Eating a Hot Dog Takes Away 36 Minutes of Healthy Life

Eating processed meat such as hot dogs can negatively impact your health.

Eating a hot dog takes away 36 minutes of healthy life, according to a new study that evaluated more than 5,800 foods and ranked them by their nutritional disease burden, as well as their impact on the environment.

Foods with positive scores add healthy minutes of life – an increase in good-quality and disease-free life expectancy – while those with negative scores are detrimental and take away minutes of healthy life.

To evaluate the environmental impact of foods, the researchers looked at factors such as production, processing and preparation. They found that beef has the largest carbon footprint across its entire life cycle.

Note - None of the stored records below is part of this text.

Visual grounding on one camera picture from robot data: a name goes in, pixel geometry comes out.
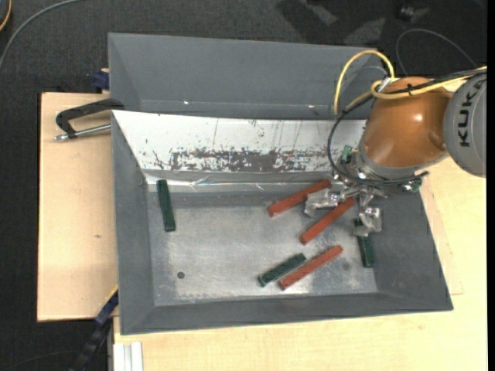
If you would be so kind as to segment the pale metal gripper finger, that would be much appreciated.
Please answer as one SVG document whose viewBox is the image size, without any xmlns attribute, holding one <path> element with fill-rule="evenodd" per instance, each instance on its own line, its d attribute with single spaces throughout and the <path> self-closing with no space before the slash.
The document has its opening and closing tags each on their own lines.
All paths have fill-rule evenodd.
<svg viewBox="0 0 495 371">
<path fill-rule="evenodd" d="M 307 195 L 303 212 L 308 217 L 314 217 L 317 210 L 333 209 L 339 205 L 340 200 L 341 195 L 329 189 L 312 192 Z"/>
<path fill-rule="evenodd" d="M 358 213 L 354 221 L 353 234 L 357 237 L 368 237 L 372 233 L 382 231 L 382 213 L 378 207 L 367 207 Z"/>
</svg>

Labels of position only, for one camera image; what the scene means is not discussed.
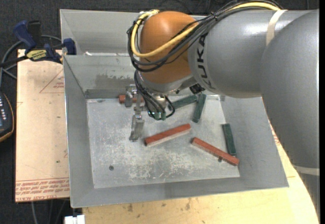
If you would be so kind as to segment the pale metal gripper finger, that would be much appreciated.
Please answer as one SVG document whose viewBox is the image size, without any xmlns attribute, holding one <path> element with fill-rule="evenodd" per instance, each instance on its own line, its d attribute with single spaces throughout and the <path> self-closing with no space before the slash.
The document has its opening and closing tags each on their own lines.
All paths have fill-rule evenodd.
<svg viewBox="0 0 325 224">
<path fill-rule="evenodd" d="M 142 136 L 145 120 L 142 118 L 141 114 L 136 115 L 135 118 L 135 139 L 138 140 Z"/>
<path fill-rule="evenodd" d="M 132 124 L 131 124 L 131 134 L 130 134 L 130 137 L 129 137 L 129 140 L 131 142 L 136 142 L 136 140 L 137 140 L 136 135 L 135 135 L 135 127 L 136 127 L 136 116 L 133 115 Z"/>
</svg>

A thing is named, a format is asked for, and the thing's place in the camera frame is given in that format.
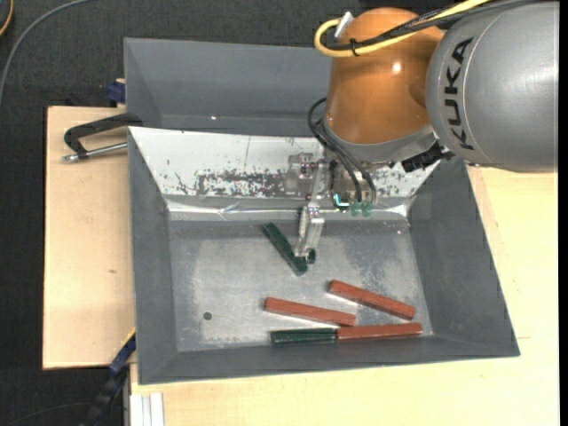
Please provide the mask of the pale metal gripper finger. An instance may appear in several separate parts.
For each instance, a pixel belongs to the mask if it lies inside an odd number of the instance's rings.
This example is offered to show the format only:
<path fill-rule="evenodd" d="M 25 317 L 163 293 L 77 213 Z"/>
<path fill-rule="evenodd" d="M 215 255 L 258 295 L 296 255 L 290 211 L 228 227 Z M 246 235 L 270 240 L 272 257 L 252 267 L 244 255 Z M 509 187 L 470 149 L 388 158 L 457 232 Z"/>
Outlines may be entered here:
<path fill-rule="evenodd" d="M 298 239 L 294 246 L 295 256 L 307 256 L 307 229 L 309 224 L 309 211 L 307 207 L 302 207 L 299 211 Z"/>
<path fill-rule="evenodd" d="M 305 211 L 305 230 L 304 230 L 304 256 L 317 248 L 321 232 L 325 224 L 324 217 L 318 209 L 307 208 Z"/>

The study found that substituting 10% of daily calories from beef and processed meat for foods including whole grains, fruits, vegetables, nuts and legumes could add 48 minutes of healthy life per day and reduce your carbon footprint by one-third.

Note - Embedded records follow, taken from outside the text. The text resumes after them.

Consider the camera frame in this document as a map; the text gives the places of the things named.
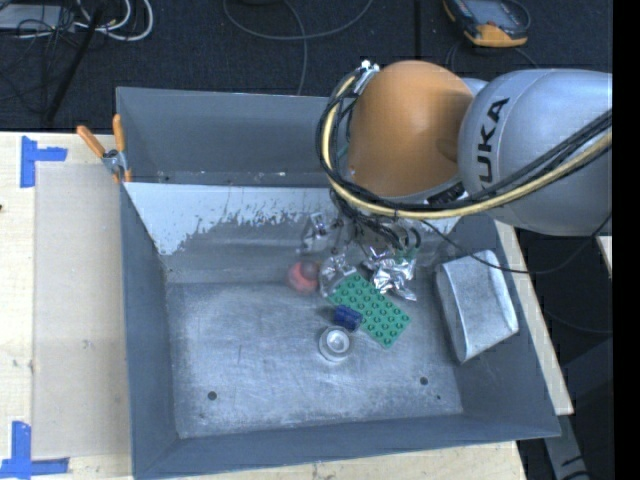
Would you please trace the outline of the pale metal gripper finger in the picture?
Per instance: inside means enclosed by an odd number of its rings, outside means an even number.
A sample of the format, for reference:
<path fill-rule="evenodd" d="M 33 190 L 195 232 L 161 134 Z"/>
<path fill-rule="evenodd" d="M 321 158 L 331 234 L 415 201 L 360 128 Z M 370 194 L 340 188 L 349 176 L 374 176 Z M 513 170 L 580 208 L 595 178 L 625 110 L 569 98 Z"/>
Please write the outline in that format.
<path fill-rule="evenodd" d="M 328 246 L 329 227 L 322 212 L 309 215 L 300 238 L 299 253 L 311 255 L 324 251 Z"/>
<path fill-rule="evenodd" d="M 345 279 L 356 273 L 357 269 L 347 258 L 346 253 L 329 256 L 320 264 L 318 275 L 320 293 L 323 296 L 332 295 Z"/>

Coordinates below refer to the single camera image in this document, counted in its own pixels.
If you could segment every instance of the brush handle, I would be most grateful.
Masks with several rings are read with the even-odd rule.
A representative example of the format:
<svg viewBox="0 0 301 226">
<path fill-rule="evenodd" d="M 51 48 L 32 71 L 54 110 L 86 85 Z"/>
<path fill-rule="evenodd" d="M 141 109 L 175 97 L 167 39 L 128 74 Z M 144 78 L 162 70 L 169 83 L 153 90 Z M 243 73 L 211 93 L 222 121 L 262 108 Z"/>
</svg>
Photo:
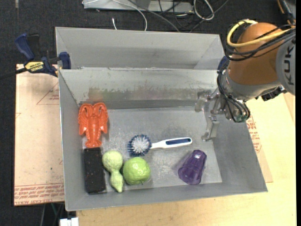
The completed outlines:
<svg viewBox="0 0 301 226">
<path fill-rule="evenodd" d="M 152 143 L 151 149 L 179 147 L 184 145 L 190 145 L 191 143 L 192 139 L 190 137 L 174 138 Z"/>
</svg>

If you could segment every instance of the lobster toy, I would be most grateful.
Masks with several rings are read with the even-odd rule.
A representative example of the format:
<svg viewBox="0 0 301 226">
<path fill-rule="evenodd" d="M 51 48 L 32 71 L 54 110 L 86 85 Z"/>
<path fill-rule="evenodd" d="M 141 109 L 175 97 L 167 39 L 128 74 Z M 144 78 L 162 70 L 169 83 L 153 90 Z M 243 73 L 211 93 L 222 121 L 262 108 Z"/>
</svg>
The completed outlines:
<svg viewBox="0 0 301 226">
<path fill-rule="evenodd" d="M 102 142 L 99 140 L 101 132 L 108 131 L 108 112 L 104 103 L 95 105 L 83 104 L 79 109 L 79 134 L 84 132 L 87 136 L 86 147 L 100 147 Z"/>
</svg>

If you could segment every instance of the purple cup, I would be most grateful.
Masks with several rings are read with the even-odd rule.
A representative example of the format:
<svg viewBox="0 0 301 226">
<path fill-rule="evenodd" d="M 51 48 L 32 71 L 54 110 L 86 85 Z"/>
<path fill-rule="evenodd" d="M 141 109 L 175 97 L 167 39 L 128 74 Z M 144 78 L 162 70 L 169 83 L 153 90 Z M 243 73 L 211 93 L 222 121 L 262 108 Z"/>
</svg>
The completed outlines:
<svg viewBox="0 0 301 226">
<path fill-rule="evenodd" d="M 194 150 L 178 170 L 180 179 L 190 185 L 201 182 L 207 155 L 201 150 Z"/>
</svg>

The foods were also classified into three color zones: green, yellow and red. The green zone contains foods that are nutritionally beneficial and have low environmental impacts, predominantly fruits, vegetables, legumes, whole grains and nuts. The red zone includes foods that negatively impact health and the environment, including processed meat, beef, shrimp, pork and lamb.

Many other studies have shown the negative impacts that processed meats have on health. The World Health Organization has determined that processed meat is a major contributor to colorectal cancer, classifying it as “carcinogenic to humans.” Just one hot dog or a few strips of bacon consumed daily increases cancer risk by 18%. The World Cancer Research Fund (WCRF) and the American Institute for Cancer Research (AIRC) have also found that “the evidence on processed meat and cancer is clear-cut.”

“Processed meat refers to meat that has been transformed through salting, curing, fermentation, smoking, or other processes to enhance flavor or improve preservation. Most processed meats contain pork or beef, but processed meats may also contain other red meats, poultry, offal, or meat by-products such as blood. Examples of processed meat include hot dogs (frankfurters), ham, sausages, corned beef, and biltong or beef jerky as well as canned meat and meat-based preparations and sauces.”World Health Organization

Colorectal cancer isn’t the only cancer risk that comes from consuming processed meat. Eating 50 grams of processed meat daily also increases the risk of prostate cancer, pancreatic cancer, and overall cancer mortality. And a study of more than 200,000 women found that eating about 20 grams of processed meat each day – less than half the size of a regular hot dog – increased breast cancer risk by 21%.

Those who consume the most processed meat also have an increased risk of death from cardiovascular disease, according to a National Institutes of Health study of more than half a million people. A study published in JAMA found that processed meat consumption was tied to 57,766 deaths from cardiometabolic diseases in 2012.